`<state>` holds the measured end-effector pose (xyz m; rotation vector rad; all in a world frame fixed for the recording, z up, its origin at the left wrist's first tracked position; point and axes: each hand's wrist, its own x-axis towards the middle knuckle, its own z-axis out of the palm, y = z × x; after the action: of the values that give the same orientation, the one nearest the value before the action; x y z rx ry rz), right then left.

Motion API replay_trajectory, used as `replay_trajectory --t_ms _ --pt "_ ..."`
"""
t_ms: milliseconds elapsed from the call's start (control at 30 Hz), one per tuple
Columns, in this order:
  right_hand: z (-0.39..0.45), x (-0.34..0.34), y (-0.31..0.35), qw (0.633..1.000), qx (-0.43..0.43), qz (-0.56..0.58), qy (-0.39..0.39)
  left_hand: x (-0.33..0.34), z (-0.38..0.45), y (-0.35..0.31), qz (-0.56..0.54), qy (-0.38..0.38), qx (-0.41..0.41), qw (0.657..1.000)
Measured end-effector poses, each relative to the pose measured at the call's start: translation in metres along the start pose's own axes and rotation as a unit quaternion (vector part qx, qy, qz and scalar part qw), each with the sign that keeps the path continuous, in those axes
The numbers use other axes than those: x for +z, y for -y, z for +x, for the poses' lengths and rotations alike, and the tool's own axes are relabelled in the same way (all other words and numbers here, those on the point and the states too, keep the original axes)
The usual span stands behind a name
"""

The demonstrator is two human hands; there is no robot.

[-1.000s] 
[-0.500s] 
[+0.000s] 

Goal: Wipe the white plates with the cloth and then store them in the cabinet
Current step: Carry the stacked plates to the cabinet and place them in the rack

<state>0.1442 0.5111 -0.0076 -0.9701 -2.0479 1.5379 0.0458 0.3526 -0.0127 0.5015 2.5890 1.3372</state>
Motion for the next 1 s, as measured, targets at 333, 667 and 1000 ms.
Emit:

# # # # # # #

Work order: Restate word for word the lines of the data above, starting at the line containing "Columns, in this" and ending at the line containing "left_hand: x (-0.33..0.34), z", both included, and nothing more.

Result of the task:
Columns, in this order:
  right_hand: z (-0.39..0.45), x (-0.34..0.34), y (-0.31..0.35), qw (0.633..1.000), qx (-0.43..0.43), qz (-0.56..0.58), qy (-0.39..0.39)
  left_hand: x (-0.33..0.34), z (-0.38..0.45), y (-0.35..0.31), qz (-0.56..0.54), qy (-0.38..0.38), qx (-0.41..0.41), qw (0.657..1.000)

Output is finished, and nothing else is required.